To Mrs. Flynt, I'm sure I was a standout member of the breakfast club, a literary slacker who failed to understand that a good book needed to studied, and dissected, not simply enjoyed.
I don't think I read much other than the comics until I was nearly 25, and I suspect the decline in newspaper readership is the end result of years of inept teaching by English teachers just like Mrs. Flynt.
I did however read one book cover to cover in High School, Steinbeck's Travels with Charlie.
The assigned reading was Steinbeck's "Of Mice and Men", and I, ever the procrastinator, waited too long to make the trip to the library and found the shelves void of the required book.
But in the spot where Mice and Men should have been, I found Steinbeck's Travels with Charlie.
I put the book on the check out counter and for the next four days did nothing but read the Pulitzer prize winning author's travelogue.
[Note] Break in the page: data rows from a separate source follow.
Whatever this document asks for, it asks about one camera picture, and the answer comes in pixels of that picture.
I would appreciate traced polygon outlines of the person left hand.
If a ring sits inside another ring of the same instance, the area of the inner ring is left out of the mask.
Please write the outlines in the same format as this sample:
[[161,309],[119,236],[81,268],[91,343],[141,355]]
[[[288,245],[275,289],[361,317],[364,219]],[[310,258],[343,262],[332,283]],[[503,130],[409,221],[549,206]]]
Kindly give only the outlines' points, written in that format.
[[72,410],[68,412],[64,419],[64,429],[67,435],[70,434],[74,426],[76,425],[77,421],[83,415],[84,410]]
I was as fascinated by the man, as I was the trip, his adventure became the seeds to my life long love of the road trip.
"When I was very young and the urge to be someplace else was on me, I was assured by mature people that maturity would cure this itch. When years described me as mature, the remedy prescribed was middle age. In middle age I was assured that greater age would calm my fever and now that I am fifty-eight perhaps senility will do the job. Nothing has worked". - John SteinbeckWhen Mrs. Flynt discovered my horrific miss deed, she took Travels with Charley from my desk, returned a short time later and thrust "Of Mice and Men" towards me with a stern "Here"!
I managed to bluff my way through my senior English class with the help of "Cliffs Notes" and a steady girlfriend. You can probably tell from my ever present spelling errors and poor punctuation, I learned nothing in high school.
Steinbeck's Travels with Charlie received a tepid reception from "critics" like Mrs. Flynt when it was published in 1962. Yet today the book still remains in print.
It has been said that Steinbeck's last great book was his first, The Grapes of Wrath. While "The Grapes of Wrath" and "Of Mice and Men" are considered his best work, "Travels with Charley" still fascinates me.
I fear the great American road trip may soon be a thing of the past, with sure to rise again fuel prices, and proposals to equip our cars with GPS devices that track our every move so we can be billed by our government for our actual road usage, the costs may become prohibitive.
Perhaps one day mankind's only understanding of a road trip maybe an old book, by a long since passed author and a dog named Charley.
The road beckons, and our lives are wasting away, the best time to start a new journey is now! So what are you waiting for?
Rocinante, John Steinbeck's GMC pickup and camper that served as his home away from home during his nearly 10,000 mile journey is on permanent display at the Steinbeck Center in Salinas California.